Cogí mi botella y me fui al dormitorio. Me quité los calzones y me eché en la cama. Nada estaba en armonía. La gente sólo abrazaba a ciegas lo que se le pusiese delante: comunismo, comida natural, zen, surfing, ballet, hipnotismo, terapia de grupo, orgías, paseos en bicicleta, hierbas, catolicismo, adelgazamiento, viajes, psicodelia, vegetarianismo, la India, pintar, escribir, esculpir, componer, conducir, yoga, copular, apostar, beber, andar por ahí, yogurt helado, Beethoven, Bach, Buda, Cristo, jugo de zanahorias, suicidio, trajes hechos a mano, viajes en jet, Nueva York, y de repente todo ello se evaporaba y se perdía. La gente tenía que encontrar cosas que hacer mientras esperaba la muerte. Supongo que estaba bien poder elegir.
—¿Qué piensas de las mujeres? —preguntó ella.
—No soy un pensador. Cada mujer es diferente. Básicamente parece que sean una combinación de lo mejor y lo peor, lo mágico y lo terrible. Estoy contento de que existan, de todas maneras.
—¿Cómo las tratas?
—Son- mejores conmigo que yo con ellas.
—¿Piensas que eso está bien?
—No está bien, pero así es.
—Eres honesto.
—No mucho.
—Después de que compre esos trajes mañana, quiero probármelos. Tú puedes decirme el que más te gusta.

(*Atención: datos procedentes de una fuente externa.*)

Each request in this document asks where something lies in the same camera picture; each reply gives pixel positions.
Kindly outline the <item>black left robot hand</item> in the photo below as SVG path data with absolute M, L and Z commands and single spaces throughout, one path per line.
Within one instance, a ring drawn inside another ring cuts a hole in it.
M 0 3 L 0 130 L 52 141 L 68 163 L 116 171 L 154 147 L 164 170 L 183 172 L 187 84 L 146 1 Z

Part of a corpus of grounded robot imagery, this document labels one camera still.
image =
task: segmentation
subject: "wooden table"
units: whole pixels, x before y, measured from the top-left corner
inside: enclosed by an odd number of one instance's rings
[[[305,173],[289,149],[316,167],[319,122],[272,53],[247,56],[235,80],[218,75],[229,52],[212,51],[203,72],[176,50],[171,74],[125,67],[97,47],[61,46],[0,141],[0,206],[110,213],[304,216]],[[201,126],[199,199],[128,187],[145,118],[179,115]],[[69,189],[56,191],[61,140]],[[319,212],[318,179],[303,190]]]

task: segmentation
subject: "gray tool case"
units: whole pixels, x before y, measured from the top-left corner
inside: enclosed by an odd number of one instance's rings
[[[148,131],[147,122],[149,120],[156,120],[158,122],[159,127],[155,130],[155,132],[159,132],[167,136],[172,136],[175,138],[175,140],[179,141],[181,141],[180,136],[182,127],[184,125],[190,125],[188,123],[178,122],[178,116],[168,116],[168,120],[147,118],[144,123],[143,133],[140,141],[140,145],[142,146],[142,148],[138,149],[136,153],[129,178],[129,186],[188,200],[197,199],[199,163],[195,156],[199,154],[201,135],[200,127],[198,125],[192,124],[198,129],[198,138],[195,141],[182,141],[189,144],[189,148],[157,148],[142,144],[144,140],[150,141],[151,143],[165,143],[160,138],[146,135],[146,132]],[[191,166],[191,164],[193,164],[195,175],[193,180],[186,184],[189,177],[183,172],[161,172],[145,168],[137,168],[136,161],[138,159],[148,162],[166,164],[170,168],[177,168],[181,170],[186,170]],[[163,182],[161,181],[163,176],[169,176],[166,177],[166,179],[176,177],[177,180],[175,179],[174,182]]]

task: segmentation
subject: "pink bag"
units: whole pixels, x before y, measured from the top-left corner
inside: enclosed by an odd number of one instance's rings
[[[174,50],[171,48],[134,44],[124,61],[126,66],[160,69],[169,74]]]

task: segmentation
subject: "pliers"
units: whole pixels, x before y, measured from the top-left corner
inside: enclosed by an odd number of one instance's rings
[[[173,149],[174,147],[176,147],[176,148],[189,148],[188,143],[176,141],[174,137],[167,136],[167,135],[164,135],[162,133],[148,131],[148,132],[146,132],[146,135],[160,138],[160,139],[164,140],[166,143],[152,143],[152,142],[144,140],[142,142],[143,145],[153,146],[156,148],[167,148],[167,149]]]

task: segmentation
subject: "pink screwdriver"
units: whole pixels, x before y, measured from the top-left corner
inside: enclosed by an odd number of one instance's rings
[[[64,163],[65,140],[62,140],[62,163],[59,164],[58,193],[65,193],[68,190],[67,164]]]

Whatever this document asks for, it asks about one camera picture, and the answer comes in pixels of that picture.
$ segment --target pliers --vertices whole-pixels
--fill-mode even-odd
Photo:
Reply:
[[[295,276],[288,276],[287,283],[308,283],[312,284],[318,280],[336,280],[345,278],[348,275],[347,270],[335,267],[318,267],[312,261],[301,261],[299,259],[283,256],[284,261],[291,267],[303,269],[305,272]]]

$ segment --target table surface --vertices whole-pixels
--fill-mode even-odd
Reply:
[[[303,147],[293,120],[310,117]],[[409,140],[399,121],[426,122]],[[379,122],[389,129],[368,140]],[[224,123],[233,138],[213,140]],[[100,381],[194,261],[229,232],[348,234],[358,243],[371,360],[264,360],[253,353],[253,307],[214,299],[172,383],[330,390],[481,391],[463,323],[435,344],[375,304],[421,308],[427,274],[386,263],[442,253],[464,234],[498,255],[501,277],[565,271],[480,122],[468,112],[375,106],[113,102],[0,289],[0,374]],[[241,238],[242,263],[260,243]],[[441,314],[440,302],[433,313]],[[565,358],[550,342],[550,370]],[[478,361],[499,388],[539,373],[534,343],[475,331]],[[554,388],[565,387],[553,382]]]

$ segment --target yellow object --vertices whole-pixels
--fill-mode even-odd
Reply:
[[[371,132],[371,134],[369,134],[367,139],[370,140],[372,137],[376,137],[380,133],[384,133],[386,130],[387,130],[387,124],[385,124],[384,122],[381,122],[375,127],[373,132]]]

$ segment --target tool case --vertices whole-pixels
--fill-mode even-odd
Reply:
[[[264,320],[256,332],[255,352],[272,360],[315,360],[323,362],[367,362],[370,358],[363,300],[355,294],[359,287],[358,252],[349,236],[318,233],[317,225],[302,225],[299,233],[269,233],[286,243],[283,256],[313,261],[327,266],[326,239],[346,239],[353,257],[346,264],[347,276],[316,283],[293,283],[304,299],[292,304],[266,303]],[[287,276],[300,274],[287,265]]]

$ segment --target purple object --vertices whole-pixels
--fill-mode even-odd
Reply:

—Claro. Pero a mí me gusta el típico traje largo. Con clase.
—Compro de todos tipos.
—Yo no compro ropa hasta que se me cae en pedazos.
—Tu forma de vida es diferente.
—Liza, después de esta copa me voy a la cama. ¿Te parece bien?
—Por supuesto.
Yo siempre disfrutaba más estando en casas de mujeres que cuando ellas estaban en mi casa. Cuando estaba en sus casas siempre me podía marchar.
Después de comer fuimos a dar una vuelta por el muelle del Pescador. Liza llevaba su coche con mucha cautela. Me ponía nervioso. Se paraba en un cruce y miraba en ambas direcciones. Aunque no viniese nadie se quedaba allí parada. Yo esperaba.
—Liza, mierda, vamos. No viene nadie.
Entonces arrancaba. Así ocurría siempre con la gente. Cuanto más la conocías, más conocías sus excentricidades. Algunas veces sus excentricidades eran divertidas, al principio.
—Las mujeres son muy parecidas —le dije—. Cuando preguntaron a. Richard Burton qué era lo primero que él miraba en una mujer, respondió: «Que tenga más de 30 años».
Mujeres: me gustaban los colores de sus ropas, su manera de andar, la crueldad de algunos rostros, de vez en cuando la belleza casi pura de una cara, total y encantadoramente femenina. Estaban por encima de nosotros, planeaban mejor y se organizaban mejor. Mientras los hombres veían el fútbol o bebían cerveza o jugaban a los bolos, ellas, las mujeres, pensaban en nosotros, concentrándose, estudiando, decidiendo, si aceptarnos, descartarnos, cambiarnos, matarnos o simplemente abandonarnos. Al final no importaba, hicieran lo que hicieran, acabábamos locos y solos.